Nesse ano, regressar a um local pelo qual tinha passado e que viria a estar muito ligado com a sua companhia de teatro fez com que um estado de “nostalgia” se construísse. “Com o início da vida artística, com essas relações que se criaram na altura, os sonhos que projetávamos., as coisas todas que queremos fazer”, afirma o encenador.
Depois, volveu o meio profissional.
A peça que existe porque tudo o resto existe
Neste fragmento não há uma dica ou lição moral a reter. Há diversas realidades complexas que nos esbatem contra uma redoma de individualismos: questões como a agressão física e psicológica a uma mulher; a dependência de ligações humanas e sociais e a procura ou, por sua vez, a necessidade de corresponder a uma salvação.
O autor explica ao Observador que havia uma premissa que determina como “formal”. A chamada telefónica.
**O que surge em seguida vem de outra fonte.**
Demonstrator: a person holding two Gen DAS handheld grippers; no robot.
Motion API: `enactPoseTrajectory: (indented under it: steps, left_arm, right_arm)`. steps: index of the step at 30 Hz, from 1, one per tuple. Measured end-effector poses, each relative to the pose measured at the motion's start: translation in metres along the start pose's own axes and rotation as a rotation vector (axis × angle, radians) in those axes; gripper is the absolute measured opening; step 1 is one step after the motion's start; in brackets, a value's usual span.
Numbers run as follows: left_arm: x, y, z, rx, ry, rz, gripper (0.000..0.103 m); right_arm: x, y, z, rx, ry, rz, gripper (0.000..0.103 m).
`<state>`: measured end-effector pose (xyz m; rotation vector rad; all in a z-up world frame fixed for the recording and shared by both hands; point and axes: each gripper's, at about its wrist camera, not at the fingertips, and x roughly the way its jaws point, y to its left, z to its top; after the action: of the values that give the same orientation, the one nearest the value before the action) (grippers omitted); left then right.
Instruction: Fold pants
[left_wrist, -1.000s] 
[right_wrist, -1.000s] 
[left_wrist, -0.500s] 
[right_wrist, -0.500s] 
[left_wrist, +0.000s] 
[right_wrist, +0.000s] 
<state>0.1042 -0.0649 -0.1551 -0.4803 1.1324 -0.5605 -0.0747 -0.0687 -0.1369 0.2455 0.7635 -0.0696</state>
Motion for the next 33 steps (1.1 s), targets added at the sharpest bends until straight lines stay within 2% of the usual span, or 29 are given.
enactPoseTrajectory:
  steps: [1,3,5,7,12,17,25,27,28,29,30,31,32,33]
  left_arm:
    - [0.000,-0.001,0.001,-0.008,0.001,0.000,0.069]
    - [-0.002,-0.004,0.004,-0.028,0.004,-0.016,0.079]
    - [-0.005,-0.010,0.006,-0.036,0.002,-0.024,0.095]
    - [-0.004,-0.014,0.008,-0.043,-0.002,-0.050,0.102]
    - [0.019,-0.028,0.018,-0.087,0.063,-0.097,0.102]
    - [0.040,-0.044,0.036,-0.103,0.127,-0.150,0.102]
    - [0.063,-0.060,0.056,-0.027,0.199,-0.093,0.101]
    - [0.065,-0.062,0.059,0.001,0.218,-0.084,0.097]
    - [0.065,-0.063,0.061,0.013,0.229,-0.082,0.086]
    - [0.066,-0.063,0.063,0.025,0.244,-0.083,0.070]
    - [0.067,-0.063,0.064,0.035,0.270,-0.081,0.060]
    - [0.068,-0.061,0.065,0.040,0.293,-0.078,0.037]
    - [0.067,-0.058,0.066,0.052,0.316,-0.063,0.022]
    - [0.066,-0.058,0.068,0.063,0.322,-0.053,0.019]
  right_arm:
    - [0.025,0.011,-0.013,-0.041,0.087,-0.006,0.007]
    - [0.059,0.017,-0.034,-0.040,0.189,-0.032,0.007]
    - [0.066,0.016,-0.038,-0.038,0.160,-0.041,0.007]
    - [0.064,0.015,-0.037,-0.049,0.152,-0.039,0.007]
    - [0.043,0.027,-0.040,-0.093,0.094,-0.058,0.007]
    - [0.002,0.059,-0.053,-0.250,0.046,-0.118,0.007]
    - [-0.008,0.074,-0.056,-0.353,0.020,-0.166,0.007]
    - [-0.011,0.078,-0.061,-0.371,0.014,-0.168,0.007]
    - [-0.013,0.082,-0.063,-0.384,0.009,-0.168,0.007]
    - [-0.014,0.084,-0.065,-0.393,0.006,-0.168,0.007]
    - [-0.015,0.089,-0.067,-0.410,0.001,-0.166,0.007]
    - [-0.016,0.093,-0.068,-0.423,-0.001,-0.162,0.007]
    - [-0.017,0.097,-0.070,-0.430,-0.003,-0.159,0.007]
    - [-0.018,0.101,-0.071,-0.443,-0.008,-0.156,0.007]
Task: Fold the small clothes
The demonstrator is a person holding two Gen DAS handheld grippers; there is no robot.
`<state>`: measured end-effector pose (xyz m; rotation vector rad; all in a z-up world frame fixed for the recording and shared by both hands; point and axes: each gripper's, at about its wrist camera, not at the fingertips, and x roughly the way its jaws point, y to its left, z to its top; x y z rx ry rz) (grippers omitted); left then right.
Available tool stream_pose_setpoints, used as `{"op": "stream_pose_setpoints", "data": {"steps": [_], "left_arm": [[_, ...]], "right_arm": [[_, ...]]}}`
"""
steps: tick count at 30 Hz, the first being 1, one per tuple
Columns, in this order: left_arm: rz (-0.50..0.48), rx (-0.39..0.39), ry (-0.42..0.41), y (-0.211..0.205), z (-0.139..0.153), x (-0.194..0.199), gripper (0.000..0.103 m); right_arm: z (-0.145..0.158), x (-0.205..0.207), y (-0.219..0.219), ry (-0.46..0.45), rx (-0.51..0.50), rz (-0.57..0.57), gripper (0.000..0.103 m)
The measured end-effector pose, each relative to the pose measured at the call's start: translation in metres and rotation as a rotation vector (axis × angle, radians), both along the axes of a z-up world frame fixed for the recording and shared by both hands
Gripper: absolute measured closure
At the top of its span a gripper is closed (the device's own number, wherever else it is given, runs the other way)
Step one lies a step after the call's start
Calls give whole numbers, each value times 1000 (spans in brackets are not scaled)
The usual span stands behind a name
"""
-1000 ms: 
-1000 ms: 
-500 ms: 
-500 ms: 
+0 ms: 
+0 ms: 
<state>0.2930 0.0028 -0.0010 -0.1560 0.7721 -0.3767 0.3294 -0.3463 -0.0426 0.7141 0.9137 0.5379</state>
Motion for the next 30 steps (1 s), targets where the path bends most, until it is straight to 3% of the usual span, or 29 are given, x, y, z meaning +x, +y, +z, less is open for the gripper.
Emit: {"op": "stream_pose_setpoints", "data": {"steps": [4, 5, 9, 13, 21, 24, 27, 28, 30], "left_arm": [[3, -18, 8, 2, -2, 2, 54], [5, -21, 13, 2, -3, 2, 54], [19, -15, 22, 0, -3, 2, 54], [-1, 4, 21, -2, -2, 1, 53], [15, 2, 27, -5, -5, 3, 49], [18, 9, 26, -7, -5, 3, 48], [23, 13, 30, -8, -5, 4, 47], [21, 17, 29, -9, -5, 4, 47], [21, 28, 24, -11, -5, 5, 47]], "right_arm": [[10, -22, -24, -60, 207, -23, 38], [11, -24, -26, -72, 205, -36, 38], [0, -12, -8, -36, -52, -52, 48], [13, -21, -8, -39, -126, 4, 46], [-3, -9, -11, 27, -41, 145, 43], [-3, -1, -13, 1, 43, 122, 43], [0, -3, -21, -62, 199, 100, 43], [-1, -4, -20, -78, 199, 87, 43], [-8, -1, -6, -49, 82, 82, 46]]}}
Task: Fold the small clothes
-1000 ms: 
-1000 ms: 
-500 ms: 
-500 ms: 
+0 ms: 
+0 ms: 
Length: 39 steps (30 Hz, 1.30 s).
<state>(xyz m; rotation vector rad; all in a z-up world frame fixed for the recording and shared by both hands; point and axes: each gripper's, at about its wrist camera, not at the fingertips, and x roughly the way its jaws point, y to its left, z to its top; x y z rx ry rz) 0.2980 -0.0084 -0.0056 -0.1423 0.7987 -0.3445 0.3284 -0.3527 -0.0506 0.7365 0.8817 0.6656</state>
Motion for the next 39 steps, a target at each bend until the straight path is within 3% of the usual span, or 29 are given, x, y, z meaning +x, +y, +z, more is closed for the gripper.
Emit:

Nela há um diálogo e um “quase” monólogo onde apenas ouvimos uma das partes e, a partir dela, vamos traçando um perfil, uma ideia e uma reflexão de quem será a pessoa que estará do lado de lá.
Entendendo a equipa que permitiu também dar forma a esta peça de teatro, Tiago Correia, recorda-nos que tudo o que vemos é feito de raiz com o “privilégio de uma equipa” que permitiu um resultado como o que pisa o teatro São Luiz, a partir de muitas camadas. “O teatro também é isso, o que é fascinante”.
Da encenação ao elenco, segue-se uma cenografia que ficou a cargo de Ana Gormicho e o desenho de figurinos é da responsabilidade de Sara Miro. O desenho de luz é de Pedro Nabais e o desenho de som é de Vasco Rodrigues. A peça estará em exibição até dia 2 de outubro.